_Task brief_. Pick out and copy every line below that has the word "gives".

_Dataset_.

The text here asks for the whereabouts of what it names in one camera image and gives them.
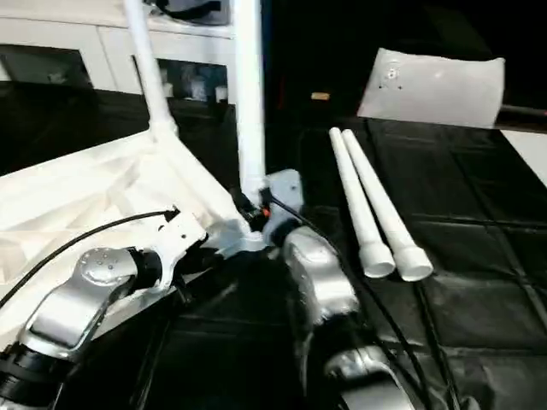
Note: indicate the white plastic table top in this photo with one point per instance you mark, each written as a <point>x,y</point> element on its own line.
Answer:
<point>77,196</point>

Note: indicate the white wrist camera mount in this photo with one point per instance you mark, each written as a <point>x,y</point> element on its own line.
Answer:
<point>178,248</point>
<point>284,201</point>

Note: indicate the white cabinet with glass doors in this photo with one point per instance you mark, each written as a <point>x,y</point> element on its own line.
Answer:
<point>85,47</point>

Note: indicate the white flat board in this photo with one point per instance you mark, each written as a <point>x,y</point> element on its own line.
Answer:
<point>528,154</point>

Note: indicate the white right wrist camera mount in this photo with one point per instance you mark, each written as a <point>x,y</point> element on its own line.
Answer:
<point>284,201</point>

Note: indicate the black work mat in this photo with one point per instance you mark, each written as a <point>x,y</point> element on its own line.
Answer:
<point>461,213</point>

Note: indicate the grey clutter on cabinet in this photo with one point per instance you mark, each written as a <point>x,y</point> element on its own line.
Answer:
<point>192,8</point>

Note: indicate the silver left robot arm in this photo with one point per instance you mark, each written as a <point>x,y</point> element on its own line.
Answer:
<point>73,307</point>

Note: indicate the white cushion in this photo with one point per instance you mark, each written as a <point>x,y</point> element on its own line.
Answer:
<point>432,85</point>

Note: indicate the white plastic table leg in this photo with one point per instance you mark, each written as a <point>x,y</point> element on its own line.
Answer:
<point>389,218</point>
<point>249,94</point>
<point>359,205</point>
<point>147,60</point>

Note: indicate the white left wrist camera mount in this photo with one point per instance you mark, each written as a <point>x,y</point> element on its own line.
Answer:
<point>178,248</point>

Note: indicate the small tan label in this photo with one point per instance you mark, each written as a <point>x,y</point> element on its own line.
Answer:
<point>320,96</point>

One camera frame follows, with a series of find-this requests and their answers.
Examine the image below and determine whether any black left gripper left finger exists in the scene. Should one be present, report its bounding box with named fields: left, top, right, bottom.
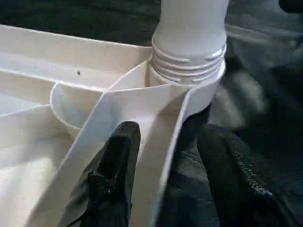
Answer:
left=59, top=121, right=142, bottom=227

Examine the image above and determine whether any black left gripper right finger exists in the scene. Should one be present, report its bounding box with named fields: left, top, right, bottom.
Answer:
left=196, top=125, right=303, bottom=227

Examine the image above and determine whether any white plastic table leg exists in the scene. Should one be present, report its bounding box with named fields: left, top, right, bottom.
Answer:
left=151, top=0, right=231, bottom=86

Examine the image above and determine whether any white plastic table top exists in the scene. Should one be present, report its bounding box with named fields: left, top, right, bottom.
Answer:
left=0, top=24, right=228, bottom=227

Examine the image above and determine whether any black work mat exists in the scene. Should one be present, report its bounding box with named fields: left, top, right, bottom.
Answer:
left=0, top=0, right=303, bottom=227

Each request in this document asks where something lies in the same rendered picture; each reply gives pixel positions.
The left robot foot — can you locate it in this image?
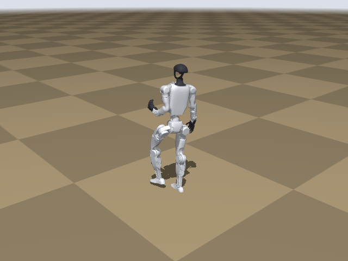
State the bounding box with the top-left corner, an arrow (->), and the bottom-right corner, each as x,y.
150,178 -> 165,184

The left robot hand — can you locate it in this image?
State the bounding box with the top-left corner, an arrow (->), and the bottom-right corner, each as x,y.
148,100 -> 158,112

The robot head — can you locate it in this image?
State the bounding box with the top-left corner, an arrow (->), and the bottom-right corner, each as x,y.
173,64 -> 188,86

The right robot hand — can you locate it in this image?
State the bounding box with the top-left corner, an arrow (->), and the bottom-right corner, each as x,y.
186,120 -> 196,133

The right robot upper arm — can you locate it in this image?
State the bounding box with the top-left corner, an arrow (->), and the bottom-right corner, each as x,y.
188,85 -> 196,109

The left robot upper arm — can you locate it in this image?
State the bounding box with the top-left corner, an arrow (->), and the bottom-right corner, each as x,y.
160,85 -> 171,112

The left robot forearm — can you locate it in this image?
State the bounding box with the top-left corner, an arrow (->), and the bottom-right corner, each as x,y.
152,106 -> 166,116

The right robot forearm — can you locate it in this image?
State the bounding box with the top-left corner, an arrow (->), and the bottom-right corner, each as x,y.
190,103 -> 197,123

_Result_.
The text here asks for the whereabouts of what it names in one camera image and gives them.
Each request in this document asks where something lies in the same rendered picture; each reply gives pixel positions.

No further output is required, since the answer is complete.